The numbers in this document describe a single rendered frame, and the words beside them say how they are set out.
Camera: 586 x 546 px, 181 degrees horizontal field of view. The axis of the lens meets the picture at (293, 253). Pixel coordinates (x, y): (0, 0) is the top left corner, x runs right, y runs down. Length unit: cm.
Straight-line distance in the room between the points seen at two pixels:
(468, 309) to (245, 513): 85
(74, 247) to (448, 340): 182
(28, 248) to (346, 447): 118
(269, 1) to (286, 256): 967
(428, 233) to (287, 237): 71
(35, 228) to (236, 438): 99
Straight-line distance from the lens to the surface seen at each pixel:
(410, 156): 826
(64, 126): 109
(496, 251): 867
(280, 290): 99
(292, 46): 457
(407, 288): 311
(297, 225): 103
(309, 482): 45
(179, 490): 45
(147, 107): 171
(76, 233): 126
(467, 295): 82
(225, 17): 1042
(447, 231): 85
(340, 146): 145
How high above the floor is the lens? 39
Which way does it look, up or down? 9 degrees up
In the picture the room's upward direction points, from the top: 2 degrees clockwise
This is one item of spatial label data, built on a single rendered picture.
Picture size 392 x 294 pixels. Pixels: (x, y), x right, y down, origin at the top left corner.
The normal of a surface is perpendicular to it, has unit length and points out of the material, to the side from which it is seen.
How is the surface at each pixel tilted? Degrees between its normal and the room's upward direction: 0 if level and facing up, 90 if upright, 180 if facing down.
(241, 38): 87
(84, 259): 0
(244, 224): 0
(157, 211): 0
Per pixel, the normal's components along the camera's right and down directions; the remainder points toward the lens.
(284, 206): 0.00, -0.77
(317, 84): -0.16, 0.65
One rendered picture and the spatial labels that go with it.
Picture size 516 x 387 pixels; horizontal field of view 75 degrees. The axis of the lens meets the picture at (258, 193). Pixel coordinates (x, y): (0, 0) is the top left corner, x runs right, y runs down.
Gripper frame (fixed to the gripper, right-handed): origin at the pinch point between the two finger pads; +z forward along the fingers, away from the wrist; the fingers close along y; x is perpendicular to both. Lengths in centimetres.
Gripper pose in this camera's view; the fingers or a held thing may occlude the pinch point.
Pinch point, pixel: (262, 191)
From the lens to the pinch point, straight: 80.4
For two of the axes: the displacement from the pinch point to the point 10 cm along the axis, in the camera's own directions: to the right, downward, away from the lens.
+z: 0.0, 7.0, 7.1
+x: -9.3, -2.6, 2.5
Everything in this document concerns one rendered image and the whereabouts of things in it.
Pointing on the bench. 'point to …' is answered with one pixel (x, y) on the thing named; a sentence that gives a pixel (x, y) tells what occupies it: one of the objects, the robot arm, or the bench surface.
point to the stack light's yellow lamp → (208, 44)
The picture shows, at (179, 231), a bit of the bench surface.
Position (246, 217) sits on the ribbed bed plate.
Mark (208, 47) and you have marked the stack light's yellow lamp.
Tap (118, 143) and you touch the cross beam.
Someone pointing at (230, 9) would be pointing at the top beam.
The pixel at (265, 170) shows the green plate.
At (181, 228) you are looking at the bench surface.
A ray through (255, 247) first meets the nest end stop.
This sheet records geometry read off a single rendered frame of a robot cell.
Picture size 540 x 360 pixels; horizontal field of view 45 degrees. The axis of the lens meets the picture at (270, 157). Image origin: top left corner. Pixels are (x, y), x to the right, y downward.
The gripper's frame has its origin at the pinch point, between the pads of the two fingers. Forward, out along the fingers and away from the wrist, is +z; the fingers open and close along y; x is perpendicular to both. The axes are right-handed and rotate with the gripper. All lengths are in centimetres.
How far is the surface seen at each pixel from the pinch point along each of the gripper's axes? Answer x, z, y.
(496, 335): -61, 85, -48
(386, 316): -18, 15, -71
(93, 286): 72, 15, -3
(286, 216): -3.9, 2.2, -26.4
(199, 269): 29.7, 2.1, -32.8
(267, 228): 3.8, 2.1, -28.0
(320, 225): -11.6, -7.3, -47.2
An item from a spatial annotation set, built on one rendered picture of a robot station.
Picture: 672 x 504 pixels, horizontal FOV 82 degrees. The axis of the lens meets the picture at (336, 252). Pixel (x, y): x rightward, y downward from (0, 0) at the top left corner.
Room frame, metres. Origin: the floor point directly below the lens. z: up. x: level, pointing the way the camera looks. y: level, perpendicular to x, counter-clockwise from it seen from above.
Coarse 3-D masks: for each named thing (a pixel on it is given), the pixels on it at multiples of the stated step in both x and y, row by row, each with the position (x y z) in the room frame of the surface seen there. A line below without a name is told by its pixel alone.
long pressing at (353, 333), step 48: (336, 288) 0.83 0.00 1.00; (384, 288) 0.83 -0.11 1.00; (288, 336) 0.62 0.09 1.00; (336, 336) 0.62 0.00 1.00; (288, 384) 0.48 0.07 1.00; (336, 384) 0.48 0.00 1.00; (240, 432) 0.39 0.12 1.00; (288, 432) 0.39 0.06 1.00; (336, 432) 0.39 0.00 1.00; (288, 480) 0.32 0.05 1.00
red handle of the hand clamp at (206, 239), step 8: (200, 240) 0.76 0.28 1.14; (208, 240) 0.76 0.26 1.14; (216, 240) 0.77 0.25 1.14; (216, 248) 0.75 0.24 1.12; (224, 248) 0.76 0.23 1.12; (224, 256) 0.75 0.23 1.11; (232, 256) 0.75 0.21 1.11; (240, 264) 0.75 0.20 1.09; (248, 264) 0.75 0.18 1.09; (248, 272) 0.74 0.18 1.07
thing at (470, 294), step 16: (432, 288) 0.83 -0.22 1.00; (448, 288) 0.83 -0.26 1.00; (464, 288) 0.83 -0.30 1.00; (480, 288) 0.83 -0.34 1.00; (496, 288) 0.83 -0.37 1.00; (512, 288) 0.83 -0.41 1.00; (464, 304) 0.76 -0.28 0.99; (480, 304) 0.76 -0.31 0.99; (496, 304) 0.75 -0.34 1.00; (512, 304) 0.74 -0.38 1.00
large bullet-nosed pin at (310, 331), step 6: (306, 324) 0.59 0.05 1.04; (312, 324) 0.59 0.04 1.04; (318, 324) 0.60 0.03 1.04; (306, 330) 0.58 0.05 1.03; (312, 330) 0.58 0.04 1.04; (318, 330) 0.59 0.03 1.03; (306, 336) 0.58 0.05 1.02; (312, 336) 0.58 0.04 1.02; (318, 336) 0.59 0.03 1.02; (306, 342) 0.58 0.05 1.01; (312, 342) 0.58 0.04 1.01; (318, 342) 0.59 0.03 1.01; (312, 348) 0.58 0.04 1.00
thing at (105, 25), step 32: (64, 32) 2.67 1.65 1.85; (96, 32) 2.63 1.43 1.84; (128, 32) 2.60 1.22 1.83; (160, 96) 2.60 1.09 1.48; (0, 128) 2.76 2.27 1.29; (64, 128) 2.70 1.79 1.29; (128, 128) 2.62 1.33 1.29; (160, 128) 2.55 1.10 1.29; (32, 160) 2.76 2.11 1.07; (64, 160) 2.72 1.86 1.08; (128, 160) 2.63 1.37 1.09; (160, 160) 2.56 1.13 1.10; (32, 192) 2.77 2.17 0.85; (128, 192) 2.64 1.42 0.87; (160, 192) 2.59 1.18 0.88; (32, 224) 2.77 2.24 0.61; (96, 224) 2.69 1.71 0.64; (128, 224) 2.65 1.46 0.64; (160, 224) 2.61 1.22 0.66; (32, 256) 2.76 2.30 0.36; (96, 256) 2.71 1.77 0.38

------------------------------------------------------------------------

- _YOUR INSTRUCTIONS_
The word "unit" may appear in several lines of the data; count those lines and give only the number.

- _SOLUTION FOR THIS PROBLEM_
2